Photo: Marissa Evans

Whether you’re looking for somewhere to host your office holiday party or get your five closest friends together to celebrate the summer solstice, Standard Tap has you covered. They have a great rooftop deck, plenty of rotating beers, and a fireplace for once winter hits. Split a few shared plates, like the garlic clams, and make sure to get at least one chicken pot pie to share (or 10 if you bring the whole company).

Photo: Autumn Powell

Heritage has a lot of things going for it that make it one of the best group spots in Northern Liberties. There’s the big patio outside, nightly live music (primarily jazz and funk), and plenty of food that’s easy to share, like flatbreads and cheese boards.
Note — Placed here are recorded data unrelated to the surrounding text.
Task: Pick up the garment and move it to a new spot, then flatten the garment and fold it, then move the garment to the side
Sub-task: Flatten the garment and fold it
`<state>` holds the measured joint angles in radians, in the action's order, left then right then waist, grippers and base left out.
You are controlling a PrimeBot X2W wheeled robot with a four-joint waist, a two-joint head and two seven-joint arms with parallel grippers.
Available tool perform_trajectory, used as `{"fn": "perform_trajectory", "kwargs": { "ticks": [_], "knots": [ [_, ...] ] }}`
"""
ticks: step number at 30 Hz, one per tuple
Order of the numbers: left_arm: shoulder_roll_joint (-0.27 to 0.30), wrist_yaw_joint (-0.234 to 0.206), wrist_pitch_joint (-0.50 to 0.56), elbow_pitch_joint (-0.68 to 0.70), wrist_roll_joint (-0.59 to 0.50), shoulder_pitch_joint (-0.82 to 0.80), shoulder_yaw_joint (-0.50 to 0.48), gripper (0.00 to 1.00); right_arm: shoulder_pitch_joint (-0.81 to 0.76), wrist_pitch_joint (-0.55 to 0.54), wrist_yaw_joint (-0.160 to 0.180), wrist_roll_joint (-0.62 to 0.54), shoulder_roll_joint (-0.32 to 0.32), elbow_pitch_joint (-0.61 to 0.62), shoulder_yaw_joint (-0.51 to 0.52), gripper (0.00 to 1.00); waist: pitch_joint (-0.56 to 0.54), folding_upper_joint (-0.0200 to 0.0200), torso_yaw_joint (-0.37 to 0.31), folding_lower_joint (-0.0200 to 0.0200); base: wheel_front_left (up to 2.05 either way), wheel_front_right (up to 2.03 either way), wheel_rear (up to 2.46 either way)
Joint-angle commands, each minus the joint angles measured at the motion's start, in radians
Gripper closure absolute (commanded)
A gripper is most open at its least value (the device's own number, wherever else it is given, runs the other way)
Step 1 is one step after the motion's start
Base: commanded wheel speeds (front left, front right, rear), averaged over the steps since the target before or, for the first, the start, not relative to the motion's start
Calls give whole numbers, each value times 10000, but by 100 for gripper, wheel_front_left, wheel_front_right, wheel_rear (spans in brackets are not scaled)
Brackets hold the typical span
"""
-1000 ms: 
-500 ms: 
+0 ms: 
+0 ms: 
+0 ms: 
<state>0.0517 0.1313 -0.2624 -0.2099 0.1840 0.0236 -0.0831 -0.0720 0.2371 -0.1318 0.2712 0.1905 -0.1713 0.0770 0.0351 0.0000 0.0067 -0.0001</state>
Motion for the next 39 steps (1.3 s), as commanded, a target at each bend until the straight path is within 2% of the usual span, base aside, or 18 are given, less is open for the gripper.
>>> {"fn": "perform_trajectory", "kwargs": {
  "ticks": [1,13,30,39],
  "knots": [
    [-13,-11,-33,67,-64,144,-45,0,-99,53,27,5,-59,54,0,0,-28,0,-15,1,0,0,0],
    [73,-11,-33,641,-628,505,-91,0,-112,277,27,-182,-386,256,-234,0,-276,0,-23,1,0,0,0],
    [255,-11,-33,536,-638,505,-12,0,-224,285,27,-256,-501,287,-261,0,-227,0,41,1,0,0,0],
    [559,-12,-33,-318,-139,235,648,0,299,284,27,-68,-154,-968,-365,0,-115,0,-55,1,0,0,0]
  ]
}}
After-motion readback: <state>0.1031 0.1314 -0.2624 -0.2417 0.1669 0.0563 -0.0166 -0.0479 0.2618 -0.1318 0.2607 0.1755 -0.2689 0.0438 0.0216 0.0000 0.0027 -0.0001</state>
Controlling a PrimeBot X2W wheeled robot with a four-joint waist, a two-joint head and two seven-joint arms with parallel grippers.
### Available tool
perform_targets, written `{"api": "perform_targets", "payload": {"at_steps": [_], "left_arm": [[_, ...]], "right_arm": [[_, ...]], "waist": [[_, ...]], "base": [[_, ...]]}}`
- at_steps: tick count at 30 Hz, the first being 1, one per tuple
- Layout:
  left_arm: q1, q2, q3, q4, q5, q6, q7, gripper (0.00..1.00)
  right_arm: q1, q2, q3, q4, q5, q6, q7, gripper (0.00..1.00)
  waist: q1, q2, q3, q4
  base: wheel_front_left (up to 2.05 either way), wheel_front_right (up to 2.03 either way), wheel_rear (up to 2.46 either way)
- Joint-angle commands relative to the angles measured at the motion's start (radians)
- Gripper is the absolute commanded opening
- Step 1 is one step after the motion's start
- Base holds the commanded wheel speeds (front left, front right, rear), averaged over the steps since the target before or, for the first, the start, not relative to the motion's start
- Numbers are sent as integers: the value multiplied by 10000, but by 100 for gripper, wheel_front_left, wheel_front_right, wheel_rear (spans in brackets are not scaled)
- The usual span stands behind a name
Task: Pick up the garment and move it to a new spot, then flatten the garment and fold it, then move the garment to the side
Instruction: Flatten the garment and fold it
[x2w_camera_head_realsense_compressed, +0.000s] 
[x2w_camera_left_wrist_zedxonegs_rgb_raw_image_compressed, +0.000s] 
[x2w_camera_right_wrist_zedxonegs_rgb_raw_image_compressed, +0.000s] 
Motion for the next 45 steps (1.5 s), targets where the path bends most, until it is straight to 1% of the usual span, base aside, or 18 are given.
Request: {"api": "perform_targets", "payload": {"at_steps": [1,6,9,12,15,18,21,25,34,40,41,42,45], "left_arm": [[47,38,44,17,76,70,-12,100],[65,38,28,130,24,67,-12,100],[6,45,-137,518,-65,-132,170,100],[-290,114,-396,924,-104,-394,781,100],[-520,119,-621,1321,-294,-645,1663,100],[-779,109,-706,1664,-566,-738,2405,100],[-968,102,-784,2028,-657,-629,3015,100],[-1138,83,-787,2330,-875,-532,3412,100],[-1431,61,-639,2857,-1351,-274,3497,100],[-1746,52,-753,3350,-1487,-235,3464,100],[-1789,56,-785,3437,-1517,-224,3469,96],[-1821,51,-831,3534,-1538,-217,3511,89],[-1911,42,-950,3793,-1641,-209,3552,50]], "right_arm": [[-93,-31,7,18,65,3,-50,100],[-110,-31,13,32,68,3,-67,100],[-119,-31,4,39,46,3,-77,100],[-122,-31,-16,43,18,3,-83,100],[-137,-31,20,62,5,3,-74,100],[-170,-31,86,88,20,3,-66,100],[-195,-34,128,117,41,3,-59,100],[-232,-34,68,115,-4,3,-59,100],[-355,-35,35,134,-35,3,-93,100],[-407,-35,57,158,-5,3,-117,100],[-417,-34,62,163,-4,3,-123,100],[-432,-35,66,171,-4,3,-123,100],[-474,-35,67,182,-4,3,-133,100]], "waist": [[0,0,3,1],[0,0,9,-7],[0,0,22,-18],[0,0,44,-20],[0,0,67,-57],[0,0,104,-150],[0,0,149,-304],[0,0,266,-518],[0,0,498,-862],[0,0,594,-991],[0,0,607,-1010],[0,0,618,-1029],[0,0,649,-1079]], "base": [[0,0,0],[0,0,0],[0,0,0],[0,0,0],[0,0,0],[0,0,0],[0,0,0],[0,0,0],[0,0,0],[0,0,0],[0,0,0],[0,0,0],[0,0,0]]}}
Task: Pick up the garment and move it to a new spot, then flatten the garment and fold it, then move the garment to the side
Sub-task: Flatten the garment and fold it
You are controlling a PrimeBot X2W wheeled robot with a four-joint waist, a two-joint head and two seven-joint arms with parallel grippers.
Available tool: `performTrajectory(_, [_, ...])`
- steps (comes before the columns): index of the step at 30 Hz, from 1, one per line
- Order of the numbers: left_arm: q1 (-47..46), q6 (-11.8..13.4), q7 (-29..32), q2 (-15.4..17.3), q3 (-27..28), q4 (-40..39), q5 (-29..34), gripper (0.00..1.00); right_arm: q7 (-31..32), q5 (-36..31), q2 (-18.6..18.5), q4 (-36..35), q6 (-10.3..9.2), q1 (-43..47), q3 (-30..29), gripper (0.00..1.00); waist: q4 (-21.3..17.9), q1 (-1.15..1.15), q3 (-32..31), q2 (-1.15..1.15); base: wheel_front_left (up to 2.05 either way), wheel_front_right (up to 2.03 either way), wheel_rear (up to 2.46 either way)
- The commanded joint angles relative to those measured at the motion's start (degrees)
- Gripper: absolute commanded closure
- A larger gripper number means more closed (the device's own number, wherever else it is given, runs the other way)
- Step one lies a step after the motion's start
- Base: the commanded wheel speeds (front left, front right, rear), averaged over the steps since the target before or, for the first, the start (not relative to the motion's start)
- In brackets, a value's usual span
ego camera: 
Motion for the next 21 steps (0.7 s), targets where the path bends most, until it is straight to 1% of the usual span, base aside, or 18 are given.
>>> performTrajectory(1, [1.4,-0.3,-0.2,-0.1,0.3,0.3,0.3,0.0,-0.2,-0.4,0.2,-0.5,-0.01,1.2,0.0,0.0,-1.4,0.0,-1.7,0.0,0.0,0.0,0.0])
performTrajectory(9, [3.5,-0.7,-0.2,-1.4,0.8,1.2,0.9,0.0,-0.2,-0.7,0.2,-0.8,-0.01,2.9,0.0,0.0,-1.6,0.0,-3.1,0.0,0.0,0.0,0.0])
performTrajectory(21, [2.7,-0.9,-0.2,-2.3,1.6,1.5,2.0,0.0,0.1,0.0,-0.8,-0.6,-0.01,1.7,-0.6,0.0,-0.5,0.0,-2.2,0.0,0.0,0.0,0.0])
If you prefer breakfast food and aren’t super into jazz, they also do a bluegrass brunch on Sundays.

Photo: Autumn Powell

When you’re given the corporate card for a work lunch or celebratory dinner, there are few spots better than Devon Seafood to expense. If you can nab a window table, you’ll have a stellar view of Rittenhouse Square, but there’s not a bad seat in the place. Go all out and get the chilled shellfish platter, with shrimp cocktail, shucked oysters, king crab legs, and plenty of lobster. Depending on how productive you actually want to be, they also make great martinis.

Photo: Autumn Powell

Tio Flores is a colorful Mexican place in Grad Hospital, and it’s one of our favorite spots for a big group dinner before a night out. On top of having solid (and cheap) tacos, they also have a special every day of the week. So if you’re “taking a sabbatical” (or don’t care about your job), book your group dinner for a Monday night and take advantage of their $1 tacos and $5 margaritas.